After eight years in the ATS, Hattie Wright returns to a Bermondsey she doesn’t recognise. With so few jobs, she reluctantly takes work at the Alaska fur factory – a place rife with petty rivalries that she vowed never to set foot in again. But while she was a rising star in the ATS, Hattie’s work mates are unforgiving in her attempts to promote herself up from the factory floor.

After journeying across the world to Australia to marry her beloved, Clara is betrayed and returns penniless, homeless and trying to raise a child in the face of prejudice. While war widow, Lou, has lost more than most in the war. Her daughter and parents were killed in an air raid bomb blast and her surviving son, Ronnie, is fending for himself and getting into all kinds of trouble.

The lifelong friendship these women forge while working in the fur factory will help them overcome crippling grief and prejudice in post-war Britain and to find hope in tomorrow.

Verdict: Keep – Based on the cover I was thinking this might be a light read but perusing some of the reviews has convinced me there are elements that are a bit more hard-hitting.  The post-war setting also interests me. 

transcriptionTranscription by Kate Atkinson (added 4th January 2018)

In 1940, eighteen-year old Juliet Armstrong is reluctantly recruited into the world of espionage. Sent to an obscure department of MI5 tasked with monitoring the comings and goings of British Fascist sympathisers, she discovers the work to be by turns both tedious and terrifying. But after the war has ended, she presumes the events of those years have been relegated to the past for ever.

Ten years later, now a producer at the BBC, Juliet is unexpectedly confronted by figures from her past. A different war is being fought now, on a different battleground, but Juliet finds herself once more under threat. A bill of reckoning is due, and she finally begins to realize that there is no action without consequence.

Verdict: Keep – Firstly, I have a hardback copy of this and I always find it more difficult to get rid of hardbacks; much easier if you’re just deleting something from your Kindle. Secondly, I loved Life After Life and, thirdly, I have a copy of her latest book, Shrines of Gaiety in my TBR pile. 

The Secrets Between UsThe Secrets Between Us by Laura Madeleine (added 8th January 2018)

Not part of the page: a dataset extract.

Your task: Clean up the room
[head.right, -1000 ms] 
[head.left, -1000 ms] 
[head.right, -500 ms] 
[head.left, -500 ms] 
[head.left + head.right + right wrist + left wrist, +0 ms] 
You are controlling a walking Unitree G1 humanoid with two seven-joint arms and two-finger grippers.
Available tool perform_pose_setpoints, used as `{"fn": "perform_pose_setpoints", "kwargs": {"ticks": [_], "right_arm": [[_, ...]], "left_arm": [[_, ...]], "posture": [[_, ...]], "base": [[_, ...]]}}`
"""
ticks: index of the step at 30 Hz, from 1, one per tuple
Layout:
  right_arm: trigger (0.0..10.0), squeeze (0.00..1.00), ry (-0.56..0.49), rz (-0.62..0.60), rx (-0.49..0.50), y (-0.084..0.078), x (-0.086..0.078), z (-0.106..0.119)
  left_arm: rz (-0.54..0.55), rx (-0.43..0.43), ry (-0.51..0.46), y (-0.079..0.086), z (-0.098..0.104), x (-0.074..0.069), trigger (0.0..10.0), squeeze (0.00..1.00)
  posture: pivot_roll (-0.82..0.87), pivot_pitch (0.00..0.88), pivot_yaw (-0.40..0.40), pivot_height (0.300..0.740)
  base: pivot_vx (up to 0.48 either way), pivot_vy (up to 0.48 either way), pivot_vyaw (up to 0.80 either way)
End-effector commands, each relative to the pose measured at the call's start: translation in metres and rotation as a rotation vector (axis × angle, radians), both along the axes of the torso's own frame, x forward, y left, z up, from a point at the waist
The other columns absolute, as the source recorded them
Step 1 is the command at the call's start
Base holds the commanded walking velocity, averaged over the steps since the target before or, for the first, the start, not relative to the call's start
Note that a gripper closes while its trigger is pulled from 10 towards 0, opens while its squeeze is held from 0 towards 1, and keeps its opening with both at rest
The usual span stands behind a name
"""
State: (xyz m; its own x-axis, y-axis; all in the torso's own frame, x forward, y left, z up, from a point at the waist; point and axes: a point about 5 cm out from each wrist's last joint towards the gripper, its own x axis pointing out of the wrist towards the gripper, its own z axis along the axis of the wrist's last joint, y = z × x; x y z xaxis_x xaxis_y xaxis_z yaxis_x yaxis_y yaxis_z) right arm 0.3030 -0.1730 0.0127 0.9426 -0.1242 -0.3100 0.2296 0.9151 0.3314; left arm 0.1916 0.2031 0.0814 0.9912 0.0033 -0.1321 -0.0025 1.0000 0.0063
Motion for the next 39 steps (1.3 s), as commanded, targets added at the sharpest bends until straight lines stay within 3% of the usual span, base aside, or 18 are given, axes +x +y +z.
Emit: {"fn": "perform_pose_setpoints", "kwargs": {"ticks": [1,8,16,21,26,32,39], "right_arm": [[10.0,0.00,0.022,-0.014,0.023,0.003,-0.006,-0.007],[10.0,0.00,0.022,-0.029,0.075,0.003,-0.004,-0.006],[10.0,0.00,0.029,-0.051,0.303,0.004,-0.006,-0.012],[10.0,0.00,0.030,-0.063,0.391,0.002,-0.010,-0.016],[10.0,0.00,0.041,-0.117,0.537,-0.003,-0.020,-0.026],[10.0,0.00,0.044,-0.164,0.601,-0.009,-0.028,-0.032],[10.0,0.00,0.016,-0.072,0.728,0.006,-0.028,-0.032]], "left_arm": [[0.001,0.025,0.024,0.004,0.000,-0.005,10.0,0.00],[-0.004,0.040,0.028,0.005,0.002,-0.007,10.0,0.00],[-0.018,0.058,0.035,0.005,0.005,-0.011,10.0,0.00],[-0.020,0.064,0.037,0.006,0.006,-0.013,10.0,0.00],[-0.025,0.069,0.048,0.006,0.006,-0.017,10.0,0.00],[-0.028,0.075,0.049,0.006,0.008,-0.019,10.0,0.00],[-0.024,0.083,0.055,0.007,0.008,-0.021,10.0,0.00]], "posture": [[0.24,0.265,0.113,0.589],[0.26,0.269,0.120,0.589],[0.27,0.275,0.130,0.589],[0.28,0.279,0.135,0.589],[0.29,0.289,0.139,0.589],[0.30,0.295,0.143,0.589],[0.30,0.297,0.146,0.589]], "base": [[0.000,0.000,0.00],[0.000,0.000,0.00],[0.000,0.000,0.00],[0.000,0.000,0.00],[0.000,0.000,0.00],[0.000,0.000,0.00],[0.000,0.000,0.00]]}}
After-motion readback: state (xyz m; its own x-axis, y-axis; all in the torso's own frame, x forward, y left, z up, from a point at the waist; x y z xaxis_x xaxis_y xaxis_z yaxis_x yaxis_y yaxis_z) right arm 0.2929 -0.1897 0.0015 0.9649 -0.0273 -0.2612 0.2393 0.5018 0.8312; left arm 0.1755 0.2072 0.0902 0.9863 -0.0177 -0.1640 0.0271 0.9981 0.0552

High in the mountains in the South of France, eighteen-year-old Ceci Corvin is trying hard to carry on as normal. But in 1943, there is no such thing as normal; especially not for a young woman in love with the wrong person. Scandal, it would seem, can be more dangerous than war.

Fifty years later, Annie is looking for her long-lost grandmother. Armed with nothing more than a sheaf of papers, she travels from England to Paris in pursuit of the truth. But as she traces her grandmother’s story, Annie uncovers something she wasn’t expecting, something that changes everything she knew about her family – and everything she thought she knew about herself…

Verdict: Dump – So we’re back to dual-time novels… I’ve feel as if I’ve read a number of books like this in recent years albeit set in different locations but all involving the events of WW2. 

The Result – 7 kept, 3 dumped. Would you have made different choices?